_Task_:
From the records below, copy out exactly the lines from the one containing "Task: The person" to the one containing "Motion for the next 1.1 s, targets", both included. Add nothing else.

Collected data:
Segment Open

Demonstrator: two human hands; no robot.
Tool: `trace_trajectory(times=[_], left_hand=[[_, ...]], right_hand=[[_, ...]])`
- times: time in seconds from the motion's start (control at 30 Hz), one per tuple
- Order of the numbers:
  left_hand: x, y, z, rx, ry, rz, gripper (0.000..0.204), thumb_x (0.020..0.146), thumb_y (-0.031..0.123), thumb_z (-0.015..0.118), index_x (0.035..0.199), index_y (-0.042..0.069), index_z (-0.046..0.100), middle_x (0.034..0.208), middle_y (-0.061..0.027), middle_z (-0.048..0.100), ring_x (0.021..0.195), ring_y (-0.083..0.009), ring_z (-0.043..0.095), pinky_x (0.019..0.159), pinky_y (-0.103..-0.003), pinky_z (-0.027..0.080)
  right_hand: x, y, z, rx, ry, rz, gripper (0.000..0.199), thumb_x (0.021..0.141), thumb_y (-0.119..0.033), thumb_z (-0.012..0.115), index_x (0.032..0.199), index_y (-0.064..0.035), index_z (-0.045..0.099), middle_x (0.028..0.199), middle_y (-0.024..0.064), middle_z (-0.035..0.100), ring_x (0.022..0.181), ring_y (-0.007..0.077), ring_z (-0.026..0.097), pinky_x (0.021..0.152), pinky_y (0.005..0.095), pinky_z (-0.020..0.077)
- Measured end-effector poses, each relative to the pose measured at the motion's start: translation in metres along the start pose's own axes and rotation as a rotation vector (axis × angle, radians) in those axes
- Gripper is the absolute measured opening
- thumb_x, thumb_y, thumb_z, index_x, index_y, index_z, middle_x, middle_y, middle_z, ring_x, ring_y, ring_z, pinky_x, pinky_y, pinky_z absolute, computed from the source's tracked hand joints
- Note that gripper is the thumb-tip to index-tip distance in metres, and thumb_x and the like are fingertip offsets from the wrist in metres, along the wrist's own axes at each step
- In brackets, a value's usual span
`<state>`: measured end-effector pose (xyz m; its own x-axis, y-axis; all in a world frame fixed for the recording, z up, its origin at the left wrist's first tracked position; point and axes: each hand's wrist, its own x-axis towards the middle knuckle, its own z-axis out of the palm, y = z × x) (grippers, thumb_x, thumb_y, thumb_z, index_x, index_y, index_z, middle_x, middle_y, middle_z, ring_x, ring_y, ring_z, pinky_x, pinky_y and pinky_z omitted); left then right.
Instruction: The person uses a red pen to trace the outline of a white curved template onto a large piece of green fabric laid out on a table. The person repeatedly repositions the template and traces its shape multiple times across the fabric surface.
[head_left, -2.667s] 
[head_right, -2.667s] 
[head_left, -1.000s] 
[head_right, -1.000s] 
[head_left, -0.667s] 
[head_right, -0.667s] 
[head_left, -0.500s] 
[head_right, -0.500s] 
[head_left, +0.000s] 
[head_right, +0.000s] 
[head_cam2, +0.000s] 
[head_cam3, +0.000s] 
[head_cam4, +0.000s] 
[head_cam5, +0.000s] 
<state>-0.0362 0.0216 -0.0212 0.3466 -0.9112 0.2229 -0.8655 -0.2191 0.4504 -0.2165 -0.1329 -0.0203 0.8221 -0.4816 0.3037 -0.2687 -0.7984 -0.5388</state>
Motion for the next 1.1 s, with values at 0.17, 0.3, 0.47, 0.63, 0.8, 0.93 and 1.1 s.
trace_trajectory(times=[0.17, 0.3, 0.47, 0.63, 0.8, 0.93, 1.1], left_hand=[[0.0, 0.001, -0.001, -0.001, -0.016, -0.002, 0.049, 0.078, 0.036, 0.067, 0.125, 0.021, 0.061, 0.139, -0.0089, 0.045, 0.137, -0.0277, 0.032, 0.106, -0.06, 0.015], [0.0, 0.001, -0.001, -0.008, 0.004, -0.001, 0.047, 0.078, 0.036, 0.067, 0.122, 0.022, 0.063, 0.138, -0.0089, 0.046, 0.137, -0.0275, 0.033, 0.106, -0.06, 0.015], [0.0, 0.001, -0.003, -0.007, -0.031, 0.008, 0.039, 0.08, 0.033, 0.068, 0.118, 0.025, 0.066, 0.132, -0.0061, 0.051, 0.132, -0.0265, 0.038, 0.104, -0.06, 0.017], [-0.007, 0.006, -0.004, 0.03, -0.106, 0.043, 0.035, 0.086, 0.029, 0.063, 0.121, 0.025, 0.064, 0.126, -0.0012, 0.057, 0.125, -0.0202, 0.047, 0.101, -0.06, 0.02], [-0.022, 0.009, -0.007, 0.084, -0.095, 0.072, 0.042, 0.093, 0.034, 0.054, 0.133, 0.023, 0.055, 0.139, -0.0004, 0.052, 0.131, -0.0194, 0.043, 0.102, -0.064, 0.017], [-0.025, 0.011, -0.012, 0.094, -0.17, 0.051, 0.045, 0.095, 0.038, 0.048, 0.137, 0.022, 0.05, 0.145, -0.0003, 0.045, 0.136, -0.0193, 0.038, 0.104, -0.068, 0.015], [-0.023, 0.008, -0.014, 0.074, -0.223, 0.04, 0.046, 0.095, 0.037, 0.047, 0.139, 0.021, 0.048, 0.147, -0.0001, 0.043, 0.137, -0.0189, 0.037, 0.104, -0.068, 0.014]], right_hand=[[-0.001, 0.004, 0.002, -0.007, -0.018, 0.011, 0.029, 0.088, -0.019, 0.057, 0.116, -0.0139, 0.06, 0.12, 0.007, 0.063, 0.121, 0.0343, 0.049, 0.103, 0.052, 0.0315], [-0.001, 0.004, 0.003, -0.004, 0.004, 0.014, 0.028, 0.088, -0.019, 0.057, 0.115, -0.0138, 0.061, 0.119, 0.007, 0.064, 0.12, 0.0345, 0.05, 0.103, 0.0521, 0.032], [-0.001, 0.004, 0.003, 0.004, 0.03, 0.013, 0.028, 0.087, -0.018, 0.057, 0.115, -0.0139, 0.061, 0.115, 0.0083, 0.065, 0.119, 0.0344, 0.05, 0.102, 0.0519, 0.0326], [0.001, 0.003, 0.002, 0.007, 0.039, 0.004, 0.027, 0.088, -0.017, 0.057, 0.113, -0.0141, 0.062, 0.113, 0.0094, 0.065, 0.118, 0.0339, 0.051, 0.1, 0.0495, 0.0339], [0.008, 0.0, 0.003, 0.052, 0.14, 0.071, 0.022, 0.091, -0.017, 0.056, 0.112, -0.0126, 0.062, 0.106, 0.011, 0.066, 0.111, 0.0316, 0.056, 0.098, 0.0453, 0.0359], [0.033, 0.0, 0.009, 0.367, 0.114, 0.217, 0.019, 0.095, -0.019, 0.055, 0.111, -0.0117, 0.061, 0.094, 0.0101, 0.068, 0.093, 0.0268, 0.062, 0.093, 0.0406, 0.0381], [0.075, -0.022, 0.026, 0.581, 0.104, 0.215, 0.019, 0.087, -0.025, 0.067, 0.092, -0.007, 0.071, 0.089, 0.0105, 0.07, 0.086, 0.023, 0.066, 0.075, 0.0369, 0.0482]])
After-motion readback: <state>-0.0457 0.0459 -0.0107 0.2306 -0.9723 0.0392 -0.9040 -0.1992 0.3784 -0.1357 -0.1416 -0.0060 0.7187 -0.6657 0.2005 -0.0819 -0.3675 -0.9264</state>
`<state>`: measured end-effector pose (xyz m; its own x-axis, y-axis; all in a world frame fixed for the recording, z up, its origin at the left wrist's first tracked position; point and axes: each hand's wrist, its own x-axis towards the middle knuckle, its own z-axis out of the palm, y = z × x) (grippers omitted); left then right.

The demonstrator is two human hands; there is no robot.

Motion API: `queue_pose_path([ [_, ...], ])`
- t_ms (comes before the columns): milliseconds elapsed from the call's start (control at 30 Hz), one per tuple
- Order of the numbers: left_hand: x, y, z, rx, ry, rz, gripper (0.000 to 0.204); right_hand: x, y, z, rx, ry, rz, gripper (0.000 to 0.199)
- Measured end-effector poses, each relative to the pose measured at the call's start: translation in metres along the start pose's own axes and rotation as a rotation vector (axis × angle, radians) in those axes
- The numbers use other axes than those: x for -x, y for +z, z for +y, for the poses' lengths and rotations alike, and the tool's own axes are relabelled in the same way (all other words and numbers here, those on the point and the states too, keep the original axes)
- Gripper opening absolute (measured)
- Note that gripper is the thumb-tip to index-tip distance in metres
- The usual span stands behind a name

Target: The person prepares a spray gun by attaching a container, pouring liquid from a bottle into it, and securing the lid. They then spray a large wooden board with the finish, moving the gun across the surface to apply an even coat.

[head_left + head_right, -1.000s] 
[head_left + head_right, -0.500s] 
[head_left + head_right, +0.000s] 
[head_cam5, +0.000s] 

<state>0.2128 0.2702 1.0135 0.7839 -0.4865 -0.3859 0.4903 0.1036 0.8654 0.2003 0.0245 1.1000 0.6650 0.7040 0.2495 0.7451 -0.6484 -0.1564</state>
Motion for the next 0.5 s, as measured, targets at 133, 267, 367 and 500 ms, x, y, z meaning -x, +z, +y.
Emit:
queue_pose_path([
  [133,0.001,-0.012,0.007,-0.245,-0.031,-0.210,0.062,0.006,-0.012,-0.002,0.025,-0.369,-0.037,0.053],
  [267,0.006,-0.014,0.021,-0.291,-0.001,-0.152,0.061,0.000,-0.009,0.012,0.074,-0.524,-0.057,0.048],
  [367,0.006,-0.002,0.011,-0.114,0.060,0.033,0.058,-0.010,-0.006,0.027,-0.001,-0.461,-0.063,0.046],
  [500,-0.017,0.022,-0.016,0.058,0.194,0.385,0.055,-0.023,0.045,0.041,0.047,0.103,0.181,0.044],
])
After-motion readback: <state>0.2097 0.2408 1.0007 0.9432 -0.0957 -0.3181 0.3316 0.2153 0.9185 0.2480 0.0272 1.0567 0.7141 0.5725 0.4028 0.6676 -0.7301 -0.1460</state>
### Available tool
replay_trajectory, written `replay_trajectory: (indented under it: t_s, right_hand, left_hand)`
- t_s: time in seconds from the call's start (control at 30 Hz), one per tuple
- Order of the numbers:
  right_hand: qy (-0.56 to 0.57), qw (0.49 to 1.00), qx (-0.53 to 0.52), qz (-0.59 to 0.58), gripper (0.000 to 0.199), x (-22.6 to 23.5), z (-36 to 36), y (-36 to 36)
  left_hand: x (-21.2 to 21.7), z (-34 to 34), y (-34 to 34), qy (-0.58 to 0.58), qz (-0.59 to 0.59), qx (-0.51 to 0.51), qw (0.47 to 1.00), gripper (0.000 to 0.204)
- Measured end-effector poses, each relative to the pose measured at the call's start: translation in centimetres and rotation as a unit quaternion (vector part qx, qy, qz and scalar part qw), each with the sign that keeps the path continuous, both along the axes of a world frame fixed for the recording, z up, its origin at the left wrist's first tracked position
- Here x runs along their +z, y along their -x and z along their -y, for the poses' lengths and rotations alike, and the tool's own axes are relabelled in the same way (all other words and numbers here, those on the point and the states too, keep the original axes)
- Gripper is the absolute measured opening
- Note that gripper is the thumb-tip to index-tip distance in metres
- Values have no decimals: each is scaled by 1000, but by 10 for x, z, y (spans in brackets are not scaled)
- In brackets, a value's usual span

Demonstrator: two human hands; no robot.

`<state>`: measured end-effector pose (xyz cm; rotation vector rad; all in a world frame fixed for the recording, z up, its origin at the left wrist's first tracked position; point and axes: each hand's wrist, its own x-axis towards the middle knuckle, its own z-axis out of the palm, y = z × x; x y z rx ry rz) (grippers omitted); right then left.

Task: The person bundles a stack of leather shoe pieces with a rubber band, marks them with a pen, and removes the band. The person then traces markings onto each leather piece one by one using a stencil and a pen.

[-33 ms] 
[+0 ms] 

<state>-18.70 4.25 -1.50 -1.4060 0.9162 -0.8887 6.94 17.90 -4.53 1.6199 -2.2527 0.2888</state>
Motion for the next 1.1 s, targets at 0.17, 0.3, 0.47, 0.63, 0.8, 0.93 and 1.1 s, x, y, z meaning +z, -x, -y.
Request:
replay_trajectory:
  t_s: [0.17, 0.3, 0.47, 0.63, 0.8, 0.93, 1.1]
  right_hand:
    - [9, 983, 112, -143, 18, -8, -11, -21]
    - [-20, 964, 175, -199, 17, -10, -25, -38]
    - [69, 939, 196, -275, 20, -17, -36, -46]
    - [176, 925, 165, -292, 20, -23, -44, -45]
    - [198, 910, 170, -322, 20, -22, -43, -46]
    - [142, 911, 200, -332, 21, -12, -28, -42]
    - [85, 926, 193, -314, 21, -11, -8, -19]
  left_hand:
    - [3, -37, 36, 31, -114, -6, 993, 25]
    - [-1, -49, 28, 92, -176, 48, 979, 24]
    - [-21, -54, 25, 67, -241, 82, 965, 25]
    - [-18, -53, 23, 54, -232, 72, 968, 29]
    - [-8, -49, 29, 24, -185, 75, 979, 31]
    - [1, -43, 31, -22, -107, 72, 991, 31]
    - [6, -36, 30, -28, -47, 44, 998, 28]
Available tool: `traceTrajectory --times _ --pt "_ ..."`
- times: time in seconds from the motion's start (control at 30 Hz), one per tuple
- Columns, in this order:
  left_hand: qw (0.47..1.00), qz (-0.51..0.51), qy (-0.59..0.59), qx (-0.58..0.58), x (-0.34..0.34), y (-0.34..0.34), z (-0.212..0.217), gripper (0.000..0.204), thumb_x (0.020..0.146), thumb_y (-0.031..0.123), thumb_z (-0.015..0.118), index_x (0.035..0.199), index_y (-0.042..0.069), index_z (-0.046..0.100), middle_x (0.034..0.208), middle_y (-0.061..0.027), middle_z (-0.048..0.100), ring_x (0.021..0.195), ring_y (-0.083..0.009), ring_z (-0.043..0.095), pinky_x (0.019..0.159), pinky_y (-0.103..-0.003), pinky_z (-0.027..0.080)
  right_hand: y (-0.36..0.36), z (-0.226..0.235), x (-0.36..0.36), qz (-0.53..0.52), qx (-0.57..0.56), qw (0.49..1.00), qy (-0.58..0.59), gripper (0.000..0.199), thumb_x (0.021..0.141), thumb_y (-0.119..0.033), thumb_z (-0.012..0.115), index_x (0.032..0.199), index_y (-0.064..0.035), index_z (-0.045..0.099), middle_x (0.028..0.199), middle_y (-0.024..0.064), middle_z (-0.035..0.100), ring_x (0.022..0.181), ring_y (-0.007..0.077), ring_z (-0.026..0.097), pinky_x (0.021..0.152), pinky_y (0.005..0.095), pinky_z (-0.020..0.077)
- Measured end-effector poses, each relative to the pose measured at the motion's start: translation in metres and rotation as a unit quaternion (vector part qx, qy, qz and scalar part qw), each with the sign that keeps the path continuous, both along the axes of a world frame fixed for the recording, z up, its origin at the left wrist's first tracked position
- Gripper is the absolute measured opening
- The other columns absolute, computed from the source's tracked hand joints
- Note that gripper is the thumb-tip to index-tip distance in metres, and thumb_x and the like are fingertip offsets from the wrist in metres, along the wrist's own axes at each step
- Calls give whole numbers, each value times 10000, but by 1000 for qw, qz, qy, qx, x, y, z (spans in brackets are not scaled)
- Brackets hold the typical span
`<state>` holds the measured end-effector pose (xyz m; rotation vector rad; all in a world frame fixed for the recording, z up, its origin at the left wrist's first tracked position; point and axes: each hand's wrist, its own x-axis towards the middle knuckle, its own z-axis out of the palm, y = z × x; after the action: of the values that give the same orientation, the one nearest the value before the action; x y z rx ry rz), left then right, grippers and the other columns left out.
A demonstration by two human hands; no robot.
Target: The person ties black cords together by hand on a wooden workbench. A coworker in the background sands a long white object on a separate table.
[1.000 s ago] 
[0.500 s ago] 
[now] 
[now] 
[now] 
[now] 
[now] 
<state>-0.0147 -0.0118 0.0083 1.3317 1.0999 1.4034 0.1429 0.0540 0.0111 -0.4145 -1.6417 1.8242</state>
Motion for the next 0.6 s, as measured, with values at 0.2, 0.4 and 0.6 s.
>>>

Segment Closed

_Task answer_:
Task: The person bundles a stack of leather shoe pieces with a rubber band, marks them with a pen, and removes the band. The person then traces markings onto each leather piece one by one using a stencil and a pen.

[-33 ms] 
[+0 ms] 

<state>-18.70 4.25 -1.50 -1.4060 0.9162 -0.8887 6.94 17.90 -4.53 1.6199 -2.2527 0.2888</state>
Motion for the next 1.1 s, targets at 0.17, 0.3, 0.47, 0.63, 0.8, 0.93 and 1.1 s, x, y, z meaning +z, -x, -y.

At this point, the answer is complete.